Electric power-generating and transmission plants and companies dependent on interactive computer networks require employees with sophisticated knowledge of electronics. Increasing research and development of computers, robots and other types of automated equipment should account for much projected job growth, Chin says.

Electrical engineers design, produce, operate and maintain modern society's networks of electrical and electronic equipment and services. Appliances controlled by computers, assembly lines powered by robots, TV news transmitted by satellites, images zapped over transcontinental computer networks - these technological advances we sometimes take for granted owe much of their success to electrical engineers, says Chin.

Multimedia learning systems, virtual reality devices, aviation and telecommunications equipment, microwave systems and biomedical instruments all depend on electrical engineering concepts, he says. A recent Catholic University graduate works with the Federal Aviation Administration supporting black boxes, the containers that hold vital flight records used to determine the cause of plane crashes.

In addition to designing and testing computer hardware, people with electrical engineering degrees are ideal candidates for technical support positions on sales staffs of software development firms, Chin adds.

Graduates also find careers as high-technology and patent lawyers and researchers, Chin says. One former student researches and makes recommendations on patents for electrical heating equipment.
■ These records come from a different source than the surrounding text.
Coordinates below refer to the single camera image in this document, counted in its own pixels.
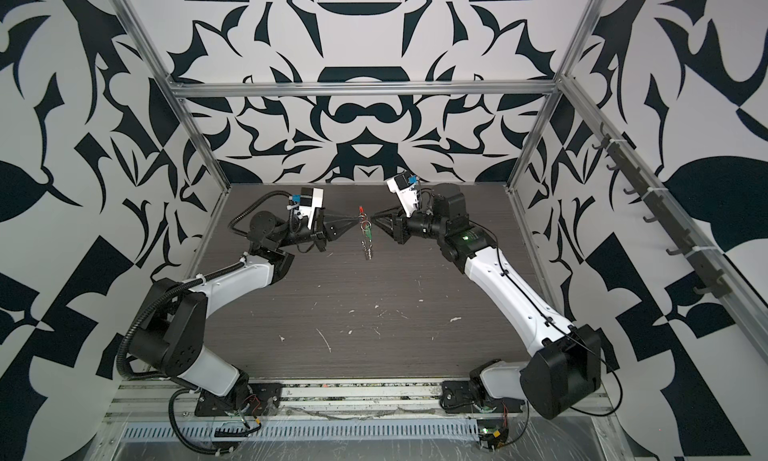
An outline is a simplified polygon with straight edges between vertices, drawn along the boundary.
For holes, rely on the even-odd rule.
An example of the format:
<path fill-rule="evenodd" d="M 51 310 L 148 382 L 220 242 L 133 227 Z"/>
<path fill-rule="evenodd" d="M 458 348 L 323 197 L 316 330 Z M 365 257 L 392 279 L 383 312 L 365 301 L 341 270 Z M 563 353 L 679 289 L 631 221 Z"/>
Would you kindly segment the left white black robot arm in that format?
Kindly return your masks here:
<path fill-rule="evenodd" d="M 221 308 L 281 281 L 293 254 L 287 247 L 309 243 L 324 250 L 358 227 L 357 216 L 315 209 L 310 217 L 283 220 L 256 213 L 243 236 L 248 251 L 225 268 L 184 282 L 156 282 L 127 329 L 116 354 L 116 368 L 126 380 L 167 378 L 200 392 L 226 413 L 242 411 L 252 394 L 249 377 L 204 344 L 206 322 Z"/>

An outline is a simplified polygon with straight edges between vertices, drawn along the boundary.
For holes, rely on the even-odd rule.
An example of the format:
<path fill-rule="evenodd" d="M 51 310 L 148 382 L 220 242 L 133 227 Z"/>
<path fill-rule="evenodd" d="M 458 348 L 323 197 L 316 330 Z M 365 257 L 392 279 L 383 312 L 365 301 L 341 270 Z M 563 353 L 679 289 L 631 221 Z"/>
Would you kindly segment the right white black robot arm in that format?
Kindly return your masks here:
<path fill-rule="evenodd" d="M 480 368 L 476 380 L 491 399 L 525 400 L 551 420 L 572 409 L 601 386 L 601 339 L 588 325 L 575 326 L 547 304 L 500 249 L 497 236 L 473 221 L 460 188 L 422 187 L 411 175 L 386 182 L 399 205 L 372 222 L 399 244 L 413 237 L 436 241 L 443 257 L 477 285 L 515 329 L 530 356 L 526 365 L 504 361 Z"/>
Who should major in electrical engineering? Students talented in math and science who enjoy the hands-on experience of applying physics concepts to solve problems will find the field rewarding, Chin says.

Catholic University's School of Engineering offers degree programs in biomedical, civil, electrical and mechanical engineering. Electrical engineering majors can concentrate in communication and information engineering, a program that includes summer internships.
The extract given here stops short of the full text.